Siyasal görüş ve eğilimleri ne olursa olsun hasta ve yaralı kişilere bakım ve tedavi sağlama şeklindeki ahlaki, etik ve mesleki sorumluluklarını yerine getiren sağlık çalışanlarının desteklenmesi ve korunması, Sağlık Bakanlığı’nın ve TC hükümetinin görevi olmalıdır. Ne yazık ki Sağlık Bakanlığı Gezi Parkı gösterilerine yaklaşırken yaralı göstericilere diğer tıbbi acil durumlardaki gibi yeterli tıbbi bakım sağlayamamıştır. Bakanlık ayrıca sağlıkçılardan yaralı göstericilerin ve onlara yardım eden sağlıkçıların adlarını bildirmelerini istemiş, bu da göstericilerin ve acil yardım veren sağlıkçıların keyfi biçimde gözaltına alınmalarıyla sonuçlanmıştır.
Yakın tarih, tıbbın tarafsızlığına yönelik saldırı örnekleriyle doludur. Bu açıdan, uluslararası tıp camiasının tek bir ses olarak birleşmesi büyük önem taşımaktadır. Dolayısıyla, Sağlık Bakanı Mehmet Müezzinoğlu’na ve TC hükümetine yönelik çağrımızda doktorların da bize katılmalarını istiyoruz: Hâlihazırdaki yasa tasarısının 46. Maddesi (daha önce 33. Madde) ile birlikte ihtiyacı olanlara bağımsız, etik ve ayrım gözetmeden bakım sağlanmasını engelleyen başka herhangi bir hüküm tasarıdan çıkartılmalıdır.
İlgili habere TTB websitesinden ulaşmak için TIKLAYINIZ
Metnin İngilizce orjinaline ulaşmak için TIKLAYINIZ.

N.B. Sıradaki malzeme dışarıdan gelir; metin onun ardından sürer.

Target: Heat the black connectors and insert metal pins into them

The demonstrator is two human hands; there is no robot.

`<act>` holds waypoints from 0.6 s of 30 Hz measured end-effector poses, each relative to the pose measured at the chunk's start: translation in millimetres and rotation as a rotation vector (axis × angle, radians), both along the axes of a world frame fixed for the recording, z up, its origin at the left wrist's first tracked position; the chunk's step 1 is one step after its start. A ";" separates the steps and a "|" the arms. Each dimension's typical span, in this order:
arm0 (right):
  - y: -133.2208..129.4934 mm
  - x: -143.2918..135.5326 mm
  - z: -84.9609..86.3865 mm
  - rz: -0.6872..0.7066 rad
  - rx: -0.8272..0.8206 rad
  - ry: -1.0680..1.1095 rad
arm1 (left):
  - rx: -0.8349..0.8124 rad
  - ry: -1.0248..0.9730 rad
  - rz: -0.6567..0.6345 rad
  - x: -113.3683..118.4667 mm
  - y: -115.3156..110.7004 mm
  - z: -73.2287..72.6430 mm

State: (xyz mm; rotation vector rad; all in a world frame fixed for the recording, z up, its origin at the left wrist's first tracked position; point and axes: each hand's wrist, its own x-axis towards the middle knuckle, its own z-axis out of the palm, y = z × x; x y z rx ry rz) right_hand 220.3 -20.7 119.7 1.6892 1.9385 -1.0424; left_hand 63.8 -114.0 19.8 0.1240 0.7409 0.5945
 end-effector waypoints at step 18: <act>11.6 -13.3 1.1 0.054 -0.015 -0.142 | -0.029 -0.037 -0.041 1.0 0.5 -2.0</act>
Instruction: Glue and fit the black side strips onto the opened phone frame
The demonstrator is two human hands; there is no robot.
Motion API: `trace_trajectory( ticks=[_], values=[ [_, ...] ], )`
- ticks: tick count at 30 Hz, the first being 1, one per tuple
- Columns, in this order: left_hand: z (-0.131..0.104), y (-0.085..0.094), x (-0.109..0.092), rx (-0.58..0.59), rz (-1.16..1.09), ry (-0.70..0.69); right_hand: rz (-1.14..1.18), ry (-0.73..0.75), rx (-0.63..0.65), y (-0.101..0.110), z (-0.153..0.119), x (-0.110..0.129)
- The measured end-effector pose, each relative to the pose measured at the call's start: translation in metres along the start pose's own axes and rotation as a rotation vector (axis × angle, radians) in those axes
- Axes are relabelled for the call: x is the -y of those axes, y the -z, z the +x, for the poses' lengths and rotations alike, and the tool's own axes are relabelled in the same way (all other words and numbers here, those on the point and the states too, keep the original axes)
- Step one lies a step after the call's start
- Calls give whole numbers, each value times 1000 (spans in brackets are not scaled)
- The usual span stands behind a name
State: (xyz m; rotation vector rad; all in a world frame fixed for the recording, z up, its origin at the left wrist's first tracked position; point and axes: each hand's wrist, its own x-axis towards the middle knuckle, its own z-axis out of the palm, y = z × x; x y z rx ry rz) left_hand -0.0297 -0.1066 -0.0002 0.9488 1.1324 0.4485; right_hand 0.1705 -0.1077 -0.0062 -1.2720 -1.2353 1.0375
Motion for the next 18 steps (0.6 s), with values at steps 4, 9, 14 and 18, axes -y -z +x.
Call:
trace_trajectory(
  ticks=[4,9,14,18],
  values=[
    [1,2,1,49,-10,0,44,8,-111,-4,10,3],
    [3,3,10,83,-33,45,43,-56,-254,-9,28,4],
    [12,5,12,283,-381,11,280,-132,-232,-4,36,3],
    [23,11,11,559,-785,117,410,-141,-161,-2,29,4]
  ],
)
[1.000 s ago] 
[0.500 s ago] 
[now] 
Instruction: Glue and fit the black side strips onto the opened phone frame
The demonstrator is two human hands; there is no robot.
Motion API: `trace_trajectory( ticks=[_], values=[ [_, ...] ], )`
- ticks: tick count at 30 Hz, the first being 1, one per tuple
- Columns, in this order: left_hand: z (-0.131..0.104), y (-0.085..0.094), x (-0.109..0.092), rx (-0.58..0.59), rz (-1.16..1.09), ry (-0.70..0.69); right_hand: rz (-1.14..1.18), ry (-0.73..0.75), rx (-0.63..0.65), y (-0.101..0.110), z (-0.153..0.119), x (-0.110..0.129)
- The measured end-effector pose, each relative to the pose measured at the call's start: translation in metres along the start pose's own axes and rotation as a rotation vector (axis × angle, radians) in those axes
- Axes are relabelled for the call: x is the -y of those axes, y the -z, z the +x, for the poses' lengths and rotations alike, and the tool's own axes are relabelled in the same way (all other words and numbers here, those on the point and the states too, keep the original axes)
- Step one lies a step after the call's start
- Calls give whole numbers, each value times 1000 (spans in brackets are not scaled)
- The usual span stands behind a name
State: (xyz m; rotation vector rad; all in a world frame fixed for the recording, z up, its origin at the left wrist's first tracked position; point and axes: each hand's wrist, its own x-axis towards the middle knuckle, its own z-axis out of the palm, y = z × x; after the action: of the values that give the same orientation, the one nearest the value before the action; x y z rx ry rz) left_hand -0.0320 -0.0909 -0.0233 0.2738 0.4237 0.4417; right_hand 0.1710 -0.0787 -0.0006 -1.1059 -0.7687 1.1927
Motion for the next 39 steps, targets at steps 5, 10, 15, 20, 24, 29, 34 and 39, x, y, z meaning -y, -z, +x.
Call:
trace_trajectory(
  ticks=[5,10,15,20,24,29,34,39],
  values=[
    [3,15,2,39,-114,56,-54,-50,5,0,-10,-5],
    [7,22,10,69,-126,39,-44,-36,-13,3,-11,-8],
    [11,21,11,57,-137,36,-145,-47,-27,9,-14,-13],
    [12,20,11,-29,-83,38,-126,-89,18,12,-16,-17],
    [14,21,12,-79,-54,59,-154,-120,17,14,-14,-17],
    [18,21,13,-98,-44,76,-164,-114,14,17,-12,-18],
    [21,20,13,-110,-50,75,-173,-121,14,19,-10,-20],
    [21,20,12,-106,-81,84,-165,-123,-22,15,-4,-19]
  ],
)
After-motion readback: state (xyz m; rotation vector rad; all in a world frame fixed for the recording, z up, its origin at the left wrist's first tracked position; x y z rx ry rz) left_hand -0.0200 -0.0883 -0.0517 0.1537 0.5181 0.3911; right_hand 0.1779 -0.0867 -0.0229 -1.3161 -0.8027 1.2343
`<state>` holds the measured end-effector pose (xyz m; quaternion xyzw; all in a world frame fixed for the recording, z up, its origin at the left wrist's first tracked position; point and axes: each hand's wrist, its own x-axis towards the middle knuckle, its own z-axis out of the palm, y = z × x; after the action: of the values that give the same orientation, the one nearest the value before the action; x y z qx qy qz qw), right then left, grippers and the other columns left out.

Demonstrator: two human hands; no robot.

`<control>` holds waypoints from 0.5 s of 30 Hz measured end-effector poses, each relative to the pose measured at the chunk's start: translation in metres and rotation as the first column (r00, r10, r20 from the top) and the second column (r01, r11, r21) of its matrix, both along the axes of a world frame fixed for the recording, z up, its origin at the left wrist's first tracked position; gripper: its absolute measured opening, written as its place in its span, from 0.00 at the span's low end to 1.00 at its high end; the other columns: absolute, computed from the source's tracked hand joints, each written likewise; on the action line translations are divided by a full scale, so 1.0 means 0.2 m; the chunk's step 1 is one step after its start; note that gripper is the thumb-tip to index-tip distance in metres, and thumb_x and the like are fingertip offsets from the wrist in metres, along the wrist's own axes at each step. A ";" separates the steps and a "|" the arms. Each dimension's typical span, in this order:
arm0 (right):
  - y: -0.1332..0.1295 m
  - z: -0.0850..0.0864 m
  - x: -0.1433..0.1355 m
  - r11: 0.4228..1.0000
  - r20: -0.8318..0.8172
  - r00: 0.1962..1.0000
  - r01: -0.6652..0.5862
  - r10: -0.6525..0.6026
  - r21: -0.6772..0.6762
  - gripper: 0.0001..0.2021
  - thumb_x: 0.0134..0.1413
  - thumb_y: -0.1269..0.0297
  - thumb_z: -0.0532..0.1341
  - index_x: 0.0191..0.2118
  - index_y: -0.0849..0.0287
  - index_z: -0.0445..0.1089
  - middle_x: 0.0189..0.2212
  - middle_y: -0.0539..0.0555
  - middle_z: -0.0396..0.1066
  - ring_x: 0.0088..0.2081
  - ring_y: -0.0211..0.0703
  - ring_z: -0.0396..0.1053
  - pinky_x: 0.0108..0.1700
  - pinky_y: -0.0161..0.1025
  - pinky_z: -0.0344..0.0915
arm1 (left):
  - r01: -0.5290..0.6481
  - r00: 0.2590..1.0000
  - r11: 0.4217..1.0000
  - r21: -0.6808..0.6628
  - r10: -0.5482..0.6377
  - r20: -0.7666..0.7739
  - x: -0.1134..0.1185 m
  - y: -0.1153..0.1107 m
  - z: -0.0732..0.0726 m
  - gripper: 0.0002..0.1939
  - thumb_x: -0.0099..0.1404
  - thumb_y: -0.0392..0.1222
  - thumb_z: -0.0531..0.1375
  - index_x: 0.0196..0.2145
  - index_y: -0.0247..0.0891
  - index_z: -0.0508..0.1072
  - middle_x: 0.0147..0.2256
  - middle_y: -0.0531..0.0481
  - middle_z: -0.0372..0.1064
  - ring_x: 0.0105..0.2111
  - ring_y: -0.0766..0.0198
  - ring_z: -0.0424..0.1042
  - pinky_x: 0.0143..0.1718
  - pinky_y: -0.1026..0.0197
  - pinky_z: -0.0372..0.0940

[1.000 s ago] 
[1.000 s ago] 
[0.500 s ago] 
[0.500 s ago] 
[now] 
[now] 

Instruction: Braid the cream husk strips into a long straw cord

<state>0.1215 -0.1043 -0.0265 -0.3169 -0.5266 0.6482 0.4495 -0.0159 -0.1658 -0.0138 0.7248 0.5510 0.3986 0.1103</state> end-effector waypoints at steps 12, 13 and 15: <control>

----------------------------------------------------------------------------------------------------------------
Birleşmiş Milletler'den de Türkiye'de insanlık yararına hekimliği "ruhsata" bağlayan, sağlık hizmeti "ruhsatsız" ise hapis ve ağır para cezası öngören yasa tasarısına karşı ders niteliğinde bir tepki geldi! Bakınız Birleşmiş Milletler Sağlık Hakkı Özel Raportörü Anand Grover neler söylüyor: “Yasanın kabul edilmesi halinde bu yasanın 33. Maddesi (şimdi 46. madde oldu, Bİ), doğal felaketlere açık ve demokrasisi çeşitli gösterilerle birlikte işleyen bir ülkede acil tıp hizmetlerinin varlığını ve erişilebilirliğini son derece olumsuz biçimde etkileyecektir." “Örneğin siyasal protesto eylemlerinde bulunanlar gibi Devlet yetkililerini sorgulayan kişilere sağlık hizmeti verilmesini suç sayacak yasaların ve politikaların uygulanması, hiç kuşkusuz sağlıkçıları da etkileyecek, onları kovuşturma korkusuyla hizmet vermekten alıkoyacaktır.” “Bu tür yasaların ve politikaların uygulanması, nüfusun diğer kesimlerinin sağlık hizmetlerine başvurmasını da engelleyecektir; çünkü bu insanlar da protestolarda yer aldıklarından kuşkulanılmasının kaygılarını taşıyacaktır.” Başka söze gerek var mı?